Primero, «cuando un individuo hace a otro individuo un perjuicio tal que le causa la muerte, decimos que es un homicidio;

Segundo, «si el autor obra premeditadamente, consideramos su acto como un crimen;

Tercero, «cuando la sociedad expone a centenares de proletarios a una muerte prematura y anormal; cuando quita a millares de seres humanos los medios de existencia indispensables, imponiéndoles otras condiciones de vida, de modo que les resulta imposible subsistir; cuando ella los obliga por el brazo poderoso de la ley a permanecer en esa situación hasta que sobrevenga la muerte, que es la consecuencia inevitable de ello; cuando ella sabe, cuando ella sabe demasiado bien, que esos millares de seres humanos serán víctimas de esas condiciones de existencia, y sin embargo permite que subsistan, entonces lo que se comete es un crimen, muy parecido al cometido por un individuo, salvo que en este caso es más disimulado, más pérfido, un crimen contra el cual nadie puede defenderse, que no parece un crimen porque no se ve al asesino, porque el asesino es todo el mundo y nadie a la vez, porque la muerte de la víctima parece natural, y que es pecar menos por comisión que por omisión.

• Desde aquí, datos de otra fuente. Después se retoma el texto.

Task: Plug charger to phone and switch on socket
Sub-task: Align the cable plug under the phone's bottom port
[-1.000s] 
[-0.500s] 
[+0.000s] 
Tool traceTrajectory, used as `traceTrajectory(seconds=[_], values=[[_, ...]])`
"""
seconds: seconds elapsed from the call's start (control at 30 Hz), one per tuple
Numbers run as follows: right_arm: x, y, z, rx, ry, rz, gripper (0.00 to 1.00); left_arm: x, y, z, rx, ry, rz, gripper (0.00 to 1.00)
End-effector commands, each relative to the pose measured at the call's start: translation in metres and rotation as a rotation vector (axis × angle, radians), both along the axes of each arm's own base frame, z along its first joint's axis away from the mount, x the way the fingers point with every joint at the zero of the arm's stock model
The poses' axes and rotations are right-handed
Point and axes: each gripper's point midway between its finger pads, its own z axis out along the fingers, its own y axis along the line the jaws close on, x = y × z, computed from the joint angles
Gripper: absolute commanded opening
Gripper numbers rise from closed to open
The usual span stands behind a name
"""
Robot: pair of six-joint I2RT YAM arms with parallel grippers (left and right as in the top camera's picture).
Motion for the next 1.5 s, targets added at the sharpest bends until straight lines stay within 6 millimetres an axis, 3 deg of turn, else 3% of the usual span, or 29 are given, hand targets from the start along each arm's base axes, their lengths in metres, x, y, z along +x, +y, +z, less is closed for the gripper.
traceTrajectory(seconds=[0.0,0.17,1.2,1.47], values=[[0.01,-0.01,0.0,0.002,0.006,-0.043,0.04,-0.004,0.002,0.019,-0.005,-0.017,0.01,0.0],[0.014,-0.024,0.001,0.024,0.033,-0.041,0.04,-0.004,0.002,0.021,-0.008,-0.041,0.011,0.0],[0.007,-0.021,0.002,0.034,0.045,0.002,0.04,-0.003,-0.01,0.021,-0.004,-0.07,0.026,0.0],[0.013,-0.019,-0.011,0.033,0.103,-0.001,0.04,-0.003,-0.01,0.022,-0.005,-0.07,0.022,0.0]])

Pero no por ello es menos un crimen».

Hoy por hoy, lo más próximo a la noción que desarrolló Engels para explicar los desórdenes del capitalismo emergente, es la idea de sociedad del riesgo en la veta sociológica de Ulrich Beck, y de aceptabilidad del riesgo, en la vertiente antropológica de Mary Douglas. Pero aún en Engels, siglo y medio atrás, el crimen social se consumaba con la muerte de la víctima. Por lo tanto, no era aplicable a cualquier forma de vulnerabilidad social.